Bu çok kapsamlı ve ciddi bir siyasi saldırı. Son üç yılda yaklaşık 10 bin HDP’li tutuklandı. HDP’nin, içinde insan kalmayacak düzeyde saldırılarla yüz yüze olması, pamuk ipliğine bağlı kısmi demokratik hakların tümden tasfiyesi anlamına geliyor. Parti kapatmaya alternatif olarak benimsedikleri bir yöntem bu. HDP’ye kaybettirmek için tutundukları en cılız meşruiyet dallarını feda edenler, esasında bütün bir ülkeye kaybettirdiler. Ayrıca kendileri de kazanamadılar. Son seçimlerde hükümet ve Erdoğan’ın çoğunluk desteğini yitirdiği kesinlik kazandı. AKP-Erdoğan demokratik zeminden tamamen uzaklaşmış olduğu için yenilgiyi de kabul etmeyip acısını HDP’den ve ona oy veren halktan çıkarmaya yöneldi. Seçilmiş belediyelere kayyım atanması, belediye eşbaşkanlarının haksız ve ispatsız tutuklanması bu tahammülsüzlüğün bir sonucudur. HDP’nin varlığı, iktidarın siyasi varlığını tehdit eden bir risk olarak görülüyor.
Baskılar karşısında HDP’nin sine-i millet kararı alacağı yönünde bir tartışma başlamıştı. Ancak bu gerçekleşmedi. Sizce sine-i millet kararı alınmalı mıydı?
Parti halka danışarak, yetkili tüm kurullarında tartışarak, seçimle geldiği kurumlarda kalma kararı aldı. Dolayısıyla sine-i millet bugün açısından tüketilmiş bir tartışmadır. Güncel olarak bulunduğumuz mevzilerde, belediyelerde, parlamentoda siyasi mücadeleyi etkinleştirmeye yoğunlaşmalıyız. Ama bizleri yerelde ve merkezde siyaset dışına itmeye çalışanların, HDP’yi kaybederlerse ne kaybedeceklerini daha çok düşünmeleri gerekiyor.
Bu şartlar altında HDP seçmenlerinin beklentisi nedir?
Halk HDP’den daha kararlı, etki düzeyi yüksek, taleplerini güçlü şekilde dile getiren bir öncülük bekliyor. Öte yandan, Kürtlere ve HDP’ye karşı ayrımcılık bu kadar ciddi bir düzeye ulaşmışken AKP’ye karşı kazanmak isteyenlerin önce Kürtleri ve HDP’yi kazanması ihtiyacı daha belirgin hale gelmiştir. HDP’nin bütün merkez partilerden farklı olarak, „herkes için demokrasi“ çizgisini tutarlı biçimde bir merkeze dönüştürmesi gerekiyor. Bu tutum, başta Kürt sorunu olmak üzere, AKP ve merkez siyaset partilerinin görmezden geldiği ve ağırlaştırdığı sorunları çözme iddia ve iradesine dayanacaktır.

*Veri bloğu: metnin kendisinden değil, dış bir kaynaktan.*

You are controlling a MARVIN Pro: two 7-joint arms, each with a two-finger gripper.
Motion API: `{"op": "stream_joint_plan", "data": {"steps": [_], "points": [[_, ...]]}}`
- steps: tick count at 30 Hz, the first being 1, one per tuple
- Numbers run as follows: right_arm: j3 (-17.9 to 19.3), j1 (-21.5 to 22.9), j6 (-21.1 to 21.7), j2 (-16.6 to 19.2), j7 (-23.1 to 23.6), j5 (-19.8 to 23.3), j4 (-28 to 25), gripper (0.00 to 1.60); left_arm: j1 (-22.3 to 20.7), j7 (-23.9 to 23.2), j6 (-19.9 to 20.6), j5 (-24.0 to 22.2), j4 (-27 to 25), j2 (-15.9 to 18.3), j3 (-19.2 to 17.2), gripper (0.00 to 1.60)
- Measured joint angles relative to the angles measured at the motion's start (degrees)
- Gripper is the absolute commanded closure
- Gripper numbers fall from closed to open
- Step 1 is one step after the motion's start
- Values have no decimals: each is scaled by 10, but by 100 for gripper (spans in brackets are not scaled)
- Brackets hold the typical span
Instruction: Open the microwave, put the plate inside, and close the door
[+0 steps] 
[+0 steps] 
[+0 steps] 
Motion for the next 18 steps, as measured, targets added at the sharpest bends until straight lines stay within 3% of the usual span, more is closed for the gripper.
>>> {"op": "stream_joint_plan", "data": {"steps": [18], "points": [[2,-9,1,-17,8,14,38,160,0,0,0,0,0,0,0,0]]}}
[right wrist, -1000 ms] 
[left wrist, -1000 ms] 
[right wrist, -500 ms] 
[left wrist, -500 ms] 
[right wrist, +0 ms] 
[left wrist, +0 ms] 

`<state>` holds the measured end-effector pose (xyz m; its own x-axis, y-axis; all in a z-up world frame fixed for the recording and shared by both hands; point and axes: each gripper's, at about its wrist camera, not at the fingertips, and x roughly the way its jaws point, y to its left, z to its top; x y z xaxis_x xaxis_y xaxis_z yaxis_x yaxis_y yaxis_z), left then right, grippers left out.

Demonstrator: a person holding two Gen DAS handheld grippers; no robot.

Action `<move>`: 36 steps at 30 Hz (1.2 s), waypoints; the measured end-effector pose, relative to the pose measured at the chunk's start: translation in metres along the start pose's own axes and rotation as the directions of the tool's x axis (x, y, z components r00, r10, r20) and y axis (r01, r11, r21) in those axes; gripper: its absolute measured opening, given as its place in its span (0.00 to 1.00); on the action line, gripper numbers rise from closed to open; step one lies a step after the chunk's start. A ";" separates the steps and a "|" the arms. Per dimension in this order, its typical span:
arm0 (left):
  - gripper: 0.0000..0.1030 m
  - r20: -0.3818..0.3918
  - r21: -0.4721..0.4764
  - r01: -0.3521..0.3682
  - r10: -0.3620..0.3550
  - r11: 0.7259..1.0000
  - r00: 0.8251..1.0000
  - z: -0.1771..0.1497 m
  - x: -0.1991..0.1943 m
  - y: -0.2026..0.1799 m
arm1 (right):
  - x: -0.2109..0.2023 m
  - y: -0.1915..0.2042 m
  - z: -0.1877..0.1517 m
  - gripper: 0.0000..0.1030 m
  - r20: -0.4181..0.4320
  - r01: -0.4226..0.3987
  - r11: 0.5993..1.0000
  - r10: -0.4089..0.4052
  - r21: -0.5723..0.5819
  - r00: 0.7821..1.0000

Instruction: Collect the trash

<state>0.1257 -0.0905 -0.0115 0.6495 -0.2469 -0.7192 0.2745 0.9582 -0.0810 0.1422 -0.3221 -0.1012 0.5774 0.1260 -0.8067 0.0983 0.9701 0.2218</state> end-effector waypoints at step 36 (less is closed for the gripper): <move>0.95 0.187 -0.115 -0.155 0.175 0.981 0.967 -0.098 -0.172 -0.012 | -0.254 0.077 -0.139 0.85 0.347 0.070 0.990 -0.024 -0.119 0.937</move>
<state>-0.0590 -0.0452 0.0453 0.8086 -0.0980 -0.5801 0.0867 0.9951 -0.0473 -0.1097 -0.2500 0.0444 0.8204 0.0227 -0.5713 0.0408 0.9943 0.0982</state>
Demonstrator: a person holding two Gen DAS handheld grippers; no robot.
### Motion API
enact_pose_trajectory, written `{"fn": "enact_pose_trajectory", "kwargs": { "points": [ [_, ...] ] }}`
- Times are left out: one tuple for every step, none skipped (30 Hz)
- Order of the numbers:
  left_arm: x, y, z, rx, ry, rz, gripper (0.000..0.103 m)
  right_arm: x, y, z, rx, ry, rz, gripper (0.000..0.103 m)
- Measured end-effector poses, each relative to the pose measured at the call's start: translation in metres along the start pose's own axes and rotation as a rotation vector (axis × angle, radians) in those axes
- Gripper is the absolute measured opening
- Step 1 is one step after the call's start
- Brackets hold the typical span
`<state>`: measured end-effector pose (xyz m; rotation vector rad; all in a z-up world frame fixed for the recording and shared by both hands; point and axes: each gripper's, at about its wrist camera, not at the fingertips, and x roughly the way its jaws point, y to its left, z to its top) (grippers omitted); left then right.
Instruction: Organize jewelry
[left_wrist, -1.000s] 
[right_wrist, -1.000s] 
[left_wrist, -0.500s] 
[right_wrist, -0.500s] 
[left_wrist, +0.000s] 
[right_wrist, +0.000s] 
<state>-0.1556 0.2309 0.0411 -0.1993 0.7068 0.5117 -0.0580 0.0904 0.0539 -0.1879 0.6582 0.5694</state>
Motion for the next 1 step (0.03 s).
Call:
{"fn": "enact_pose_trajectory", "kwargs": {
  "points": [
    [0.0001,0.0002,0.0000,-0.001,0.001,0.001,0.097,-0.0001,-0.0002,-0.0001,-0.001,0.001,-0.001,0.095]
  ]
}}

Ali Babacan ve Ahmet Davutoğlu’nun kurdukları partilerle siyasete devam etmeleri bekleniyor. AKP içerisinden çıkan iki parti Türkiye siyasetini nasıl etkileyecek. İktidara bir alternatif olabilirler mi? Siz ne düşünüyorsunuz?
Yeni partiler eski zihniyet üzerinden kurulunca geçerli bir alternatif olamazlar. Ayrıca Türkiye’nin klasik bir zihniyetten çok siyaset ve zihniyet değişimine ihtiyacı var. Özellikle demokratik yeniden yapılandırma, evrensel hak ve özgürlüklere dayanan yeni anayasa, Kürt sorununun çözümü gibi acil müdahale bekleyen konularda Davutoğlu ve Babacan cephesinden ihtiyaca cevap olan bir söylem ve program ortaya konulmadı. Aksine, oluşan ve biriken sorunların kaynağında eski AKP’li bu iki isim vardır. Her şeyden önce bugünkü iktidar canavarının yaratılmasındaki paylarının özeleştirisini vermeleri beklenirdi. Özeleştirel bir yaklaşımları olmadığı gibi AKP’den „ne gelir-ne gelmez“ hesabına, kaba siyasi aritmetiğe dayanan bir yol izliyorlar. AKP’nin alternatifi, AKP’nin türevi, eskisi ya da yenisi değildir. Başka bir yol vardır ve iktidara alternatif olarak kararlılıkla bu yolun izlenmesi ve tahkim edilmesi gerekir.